We identified 841 abstracts, and marked 122 [6, 8, 10, 12, 16, 28,29,30,31,32,33,34,35,36,37,38,39,40,41,42,43,44,45,46,47,48,49,50,51,52,53,54,55,56,57,58,59,60,61,62,63,64,65,66,67,68,69,70,71,72,73,74,75,76,77,78,79,80,81,82,83,84,85,86,87,88,89,90,91,92,93,94,95,96,97,98,99,100,101,102,103,104,105,106,107,108,109,110,111,112,113,114,115,116,117,118,119,120,121,122,123,124,125,126,127,128,129,130,131,132,133,134,135,136,137,138,139,140,141,142,143,144] for inclusion in the broader study to define the scope of literature around food marketing to youth (subjects 17 and under). The identified literature dates from 1999 up until 2018, with the majority of studies appearing since 2013. Approximately half of the studies (52%) focus on the United States: this accounts for 63 of the 122 studies. The second and third ranked entries (Australia, n = 12; New Zealand, n = 10) represent only 10 and 8% of the total, respectively. The remaining studies come from the following countries/territories: Europe (n = 5), multiple countries worldwide (n = 5), Canada (n = 4), India (n = 3), South Korea (n = 3), United Kingdom (n = 3), China (n = 2), Chile (n = 1), Germany (n = 1), Italy (n = 1), Malaysia (n = 1), Malta (n = 1), Mexico (n = 1), Norway (n = 1), Poland (n = 1), Portugal (n = 1), Singapore (n = 1), Slovenia (n = 1), and Spain (n = 1).

Populations identified

Studies focusing exclusively on teenagers (ages 12–17) represent only 18% of the literature identified. Instead, research more commonly examines child and teenage populations concurrently (36%), or includes teenager age ranges under the label of “child” (30%).
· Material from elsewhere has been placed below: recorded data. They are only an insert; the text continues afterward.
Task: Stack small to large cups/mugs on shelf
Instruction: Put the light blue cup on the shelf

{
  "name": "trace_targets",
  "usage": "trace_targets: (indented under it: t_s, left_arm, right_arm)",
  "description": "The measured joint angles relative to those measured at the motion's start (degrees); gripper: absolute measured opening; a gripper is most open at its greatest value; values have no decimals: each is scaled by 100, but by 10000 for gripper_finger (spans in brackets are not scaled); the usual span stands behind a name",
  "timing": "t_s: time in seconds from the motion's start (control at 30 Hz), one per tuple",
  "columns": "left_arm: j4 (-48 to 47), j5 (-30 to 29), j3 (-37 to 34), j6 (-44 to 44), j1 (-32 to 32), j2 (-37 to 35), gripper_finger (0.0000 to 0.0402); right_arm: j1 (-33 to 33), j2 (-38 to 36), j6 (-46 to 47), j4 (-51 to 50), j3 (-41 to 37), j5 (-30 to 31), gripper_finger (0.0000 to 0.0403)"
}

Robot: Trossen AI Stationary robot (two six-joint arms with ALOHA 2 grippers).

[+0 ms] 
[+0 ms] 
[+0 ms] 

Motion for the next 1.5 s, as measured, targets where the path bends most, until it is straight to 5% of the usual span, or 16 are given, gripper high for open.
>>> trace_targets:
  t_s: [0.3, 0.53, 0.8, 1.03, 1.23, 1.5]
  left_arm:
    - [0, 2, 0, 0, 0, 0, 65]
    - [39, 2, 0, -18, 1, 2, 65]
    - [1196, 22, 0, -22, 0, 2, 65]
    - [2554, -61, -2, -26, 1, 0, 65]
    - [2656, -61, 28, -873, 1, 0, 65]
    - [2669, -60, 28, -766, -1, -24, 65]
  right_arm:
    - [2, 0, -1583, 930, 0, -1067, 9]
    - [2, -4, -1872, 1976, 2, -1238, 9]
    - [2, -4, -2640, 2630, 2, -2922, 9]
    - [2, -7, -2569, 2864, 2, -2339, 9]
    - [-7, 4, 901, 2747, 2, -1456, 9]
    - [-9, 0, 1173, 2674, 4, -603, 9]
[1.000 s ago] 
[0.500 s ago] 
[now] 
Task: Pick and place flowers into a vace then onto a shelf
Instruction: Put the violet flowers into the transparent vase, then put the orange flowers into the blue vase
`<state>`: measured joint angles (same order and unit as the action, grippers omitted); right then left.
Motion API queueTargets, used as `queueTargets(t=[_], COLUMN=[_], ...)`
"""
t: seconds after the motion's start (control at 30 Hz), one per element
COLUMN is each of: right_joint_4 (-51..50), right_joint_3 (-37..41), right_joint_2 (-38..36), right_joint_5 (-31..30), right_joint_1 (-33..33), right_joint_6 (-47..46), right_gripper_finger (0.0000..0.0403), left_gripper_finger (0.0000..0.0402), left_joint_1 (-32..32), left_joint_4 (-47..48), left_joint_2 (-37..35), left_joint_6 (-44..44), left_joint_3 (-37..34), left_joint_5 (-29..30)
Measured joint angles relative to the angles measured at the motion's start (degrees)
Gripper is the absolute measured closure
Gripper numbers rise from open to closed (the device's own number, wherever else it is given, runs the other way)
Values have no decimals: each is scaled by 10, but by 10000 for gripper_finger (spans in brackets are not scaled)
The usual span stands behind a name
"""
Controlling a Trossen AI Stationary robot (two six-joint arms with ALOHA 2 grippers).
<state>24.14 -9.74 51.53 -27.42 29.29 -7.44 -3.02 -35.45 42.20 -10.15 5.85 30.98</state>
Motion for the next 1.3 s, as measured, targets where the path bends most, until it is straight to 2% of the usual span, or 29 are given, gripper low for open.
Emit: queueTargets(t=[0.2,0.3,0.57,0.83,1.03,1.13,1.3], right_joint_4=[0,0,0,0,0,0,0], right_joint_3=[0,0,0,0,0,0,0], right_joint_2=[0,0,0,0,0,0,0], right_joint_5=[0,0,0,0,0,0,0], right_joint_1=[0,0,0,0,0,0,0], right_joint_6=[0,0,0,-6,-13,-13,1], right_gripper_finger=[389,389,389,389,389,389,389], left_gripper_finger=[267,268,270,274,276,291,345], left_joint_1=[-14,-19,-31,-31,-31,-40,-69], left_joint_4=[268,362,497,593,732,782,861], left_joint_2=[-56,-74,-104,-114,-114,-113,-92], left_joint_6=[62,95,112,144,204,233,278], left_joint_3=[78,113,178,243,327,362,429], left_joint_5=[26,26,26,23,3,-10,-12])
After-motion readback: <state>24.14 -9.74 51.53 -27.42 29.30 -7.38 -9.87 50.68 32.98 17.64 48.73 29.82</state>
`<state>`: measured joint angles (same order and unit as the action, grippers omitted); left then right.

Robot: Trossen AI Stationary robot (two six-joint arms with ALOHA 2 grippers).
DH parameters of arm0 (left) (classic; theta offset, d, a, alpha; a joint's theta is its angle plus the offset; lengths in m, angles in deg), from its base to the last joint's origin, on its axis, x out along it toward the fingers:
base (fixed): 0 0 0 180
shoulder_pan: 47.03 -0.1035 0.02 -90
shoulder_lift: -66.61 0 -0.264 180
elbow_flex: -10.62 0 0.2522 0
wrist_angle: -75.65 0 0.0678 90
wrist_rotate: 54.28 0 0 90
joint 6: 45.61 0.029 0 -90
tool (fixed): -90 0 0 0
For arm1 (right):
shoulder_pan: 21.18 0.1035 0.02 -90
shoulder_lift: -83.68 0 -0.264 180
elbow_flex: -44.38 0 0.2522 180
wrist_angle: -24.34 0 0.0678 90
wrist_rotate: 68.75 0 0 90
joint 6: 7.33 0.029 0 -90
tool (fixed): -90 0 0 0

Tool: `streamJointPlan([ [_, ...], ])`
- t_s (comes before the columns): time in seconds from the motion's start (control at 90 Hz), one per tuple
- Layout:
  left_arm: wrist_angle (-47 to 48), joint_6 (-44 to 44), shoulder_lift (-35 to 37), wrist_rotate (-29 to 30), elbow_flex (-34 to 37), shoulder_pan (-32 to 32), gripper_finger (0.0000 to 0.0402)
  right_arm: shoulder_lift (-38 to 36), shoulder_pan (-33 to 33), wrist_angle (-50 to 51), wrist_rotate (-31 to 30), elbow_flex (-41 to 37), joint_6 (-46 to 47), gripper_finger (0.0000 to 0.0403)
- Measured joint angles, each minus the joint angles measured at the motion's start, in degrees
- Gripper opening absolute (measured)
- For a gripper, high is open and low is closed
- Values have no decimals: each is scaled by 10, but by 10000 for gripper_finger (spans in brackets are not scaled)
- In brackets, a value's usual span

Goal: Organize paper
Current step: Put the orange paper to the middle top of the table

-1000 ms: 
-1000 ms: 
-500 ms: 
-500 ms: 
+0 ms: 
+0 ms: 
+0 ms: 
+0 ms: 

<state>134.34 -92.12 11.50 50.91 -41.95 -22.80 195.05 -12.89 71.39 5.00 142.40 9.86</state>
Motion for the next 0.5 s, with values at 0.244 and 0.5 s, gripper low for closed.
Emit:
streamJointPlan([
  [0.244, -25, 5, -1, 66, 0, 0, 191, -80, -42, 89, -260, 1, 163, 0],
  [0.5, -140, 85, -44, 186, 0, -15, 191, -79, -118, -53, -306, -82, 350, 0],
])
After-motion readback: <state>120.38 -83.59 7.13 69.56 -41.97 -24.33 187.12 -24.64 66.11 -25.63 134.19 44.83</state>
With much less frequency, teenagers are examined concurrently with children and adults (7%), adults (5%), and as “children” alongside adults (3%).

Outcomes and study approaches

The majority of outcomes measured belong to the category of advertising/media exposure (54%), with much smaller numbers of studies identified in relation to behaviours (13%), attitudes (11%), obesity (7%). Nineteen percent of the studies were reviews, reports and commentaries without measurable outcomes. In terms of study type, the majority of studies are cross-sectional (58%), while content analysis is the most frequently used method (46%).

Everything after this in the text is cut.